What the task requires ▸ Give again, word for word, every line below from the one that has "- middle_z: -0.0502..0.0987" through the one that has "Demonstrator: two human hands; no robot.", both included, and no others.

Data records
***

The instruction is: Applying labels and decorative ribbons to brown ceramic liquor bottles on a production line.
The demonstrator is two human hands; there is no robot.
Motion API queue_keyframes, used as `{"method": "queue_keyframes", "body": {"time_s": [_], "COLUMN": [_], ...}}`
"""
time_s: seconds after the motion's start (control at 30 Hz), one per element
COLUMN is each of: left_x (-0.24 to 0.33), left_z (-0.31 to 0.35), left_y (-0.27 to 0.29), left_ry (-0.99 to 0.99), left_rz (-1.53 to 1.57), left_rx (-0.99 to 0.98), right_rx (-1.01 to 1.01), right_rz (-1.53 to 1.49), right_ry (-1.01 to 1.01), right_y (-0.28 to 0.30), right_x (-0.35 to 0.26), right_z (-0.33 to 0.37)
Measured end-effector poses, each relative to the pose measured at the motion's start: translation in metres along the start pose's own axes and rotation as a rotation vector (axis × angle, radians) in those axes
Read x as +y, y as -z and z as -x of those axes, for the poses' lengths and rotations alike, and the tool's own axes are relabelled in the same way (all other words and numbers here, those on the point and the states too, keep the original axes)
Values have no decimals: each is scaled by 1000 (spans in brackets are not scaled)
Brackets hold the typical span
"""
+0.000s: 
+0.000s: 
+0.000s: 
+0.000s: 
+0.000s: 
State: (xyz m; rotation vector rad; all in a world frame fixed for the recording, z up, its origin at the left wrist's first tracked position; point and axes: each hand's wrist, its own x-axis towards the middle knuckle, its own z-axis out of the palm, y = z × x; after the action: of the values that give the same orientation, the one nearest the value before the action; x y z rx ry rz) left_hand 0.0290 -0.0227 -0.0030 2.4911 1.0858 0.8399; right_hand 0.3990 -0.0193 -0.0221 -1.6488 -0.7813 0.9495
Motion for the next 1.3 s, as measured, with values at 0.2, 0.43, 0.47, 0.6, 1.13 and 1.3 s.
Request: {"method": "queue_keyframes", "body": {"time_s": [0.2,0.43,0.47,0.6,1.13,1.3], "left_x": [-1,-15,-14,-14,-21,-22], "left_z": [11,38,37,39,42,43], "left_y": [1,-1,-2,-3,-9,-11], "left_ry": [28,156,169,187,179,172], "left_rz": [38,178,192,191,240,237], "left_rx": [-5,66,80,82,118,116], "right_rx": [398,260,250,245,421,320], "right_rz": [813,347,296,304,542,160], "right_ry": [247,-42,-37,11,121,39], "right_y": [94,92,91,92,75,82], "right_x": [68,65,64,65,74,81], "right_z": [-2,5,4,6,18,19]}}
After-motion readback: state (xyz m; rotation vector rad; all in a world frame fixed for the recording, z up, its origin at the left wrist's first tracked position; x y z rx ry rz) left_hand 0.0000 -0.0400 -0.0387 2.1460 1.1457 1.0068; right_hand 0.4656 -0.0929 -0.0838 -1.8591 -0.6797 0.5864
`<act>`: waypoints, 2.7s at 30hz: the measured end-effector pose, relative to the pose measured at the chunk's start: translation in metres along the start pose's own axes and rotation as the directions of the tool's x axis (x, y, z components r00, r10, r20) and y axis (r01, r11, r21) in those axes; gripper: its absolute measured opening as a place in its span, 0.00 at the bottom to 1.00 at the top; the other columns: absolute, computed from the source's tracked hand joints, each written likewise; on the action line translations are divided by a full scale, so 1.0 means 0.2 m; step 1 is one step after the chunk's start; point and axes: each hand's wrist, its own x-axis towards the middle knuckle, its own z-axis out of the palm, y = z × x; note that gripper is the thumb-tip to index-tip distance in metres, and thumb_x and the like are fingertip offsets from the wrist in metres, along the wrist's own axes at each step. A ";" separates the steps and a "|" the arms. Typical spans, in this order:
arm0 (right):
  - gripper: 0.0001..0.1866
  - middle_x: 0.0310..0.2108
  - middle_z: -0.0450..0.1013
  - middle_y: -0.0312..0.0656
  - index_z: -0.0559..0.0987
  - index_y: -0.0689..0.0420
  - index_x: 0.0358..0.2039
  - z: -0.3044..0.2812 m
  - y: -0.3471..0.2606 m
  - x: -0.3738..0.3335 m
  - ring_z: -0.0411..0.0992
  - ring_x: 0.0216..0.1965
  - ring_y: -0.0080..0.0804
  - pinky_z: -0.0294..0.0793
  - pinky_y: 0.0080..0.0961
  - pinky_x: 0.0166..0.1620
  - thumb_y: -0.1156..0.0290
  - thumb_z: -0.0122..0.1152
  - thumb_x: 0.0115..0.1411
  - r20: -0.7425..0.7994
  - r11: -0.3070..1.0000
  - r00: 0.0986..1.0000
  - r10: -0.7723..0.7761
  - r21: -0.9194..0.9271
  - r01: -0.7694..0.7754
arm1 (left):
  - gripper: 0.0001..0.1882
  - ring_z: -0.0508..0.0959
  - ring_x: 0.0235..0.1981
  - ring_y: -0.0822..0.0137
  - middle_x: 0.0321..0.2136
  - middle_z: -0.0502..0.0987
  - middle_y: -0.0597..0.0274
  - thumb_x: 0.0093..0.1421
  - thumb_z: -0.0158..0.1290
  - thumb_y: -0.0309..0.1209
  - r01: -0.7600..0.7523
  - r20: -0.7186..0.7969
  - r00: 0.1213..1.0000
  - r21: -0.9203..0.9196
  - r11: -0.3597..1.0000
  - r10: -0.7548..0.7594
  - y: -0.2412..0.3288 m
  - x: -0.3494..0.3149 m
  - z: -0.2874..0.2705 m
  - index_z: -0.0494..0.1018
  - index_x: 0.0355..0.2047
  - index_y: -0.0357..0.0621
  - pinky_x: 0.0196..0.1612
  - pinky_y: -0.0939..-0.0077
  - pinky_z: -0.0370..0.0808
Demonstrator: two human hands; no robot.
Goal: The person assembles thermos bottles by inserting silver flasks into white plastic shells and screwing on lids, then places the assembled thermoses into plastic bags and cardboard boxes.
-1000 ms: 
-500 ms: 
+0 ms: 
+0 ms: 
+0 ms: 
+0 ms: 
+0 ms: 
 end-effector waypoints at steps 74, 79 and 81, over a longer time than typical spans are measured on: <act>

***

Solution ▸
  - middle_z: -0.0502..0.0987
  - middle_y: -0.0597..0.0274
  - thumb_x: 0.0093..0.1421
  - thumb_z: -0.0158..0.1290
  - thumb_y: -0.0309..0.1209
  - r01: -0.7600..0.7523
  - r20: -0.7186..0.7969
  - r00: 0.1213..1.0000
  - r21: -0.9203..0.9196
  - r11: -0.3597..1.0000
  - r10: -0.7548..0.7594
  - y: -0.2412..0.3288 m
  - x: -0.3494..0.3149 m
  - z: -0.2874..0.2705 m
  - index_z: -0.0494..0.1018
  - index_x: 0.0355..0.2047
  - index_y: -0.0357..0.0621
  - pinky_x: 0.0196..0.1612
  - pinky_y: -0.0939..-0.0077
  - pinky_z: -0.0370..0.0808
Demonstrator: two human hands; no robot.

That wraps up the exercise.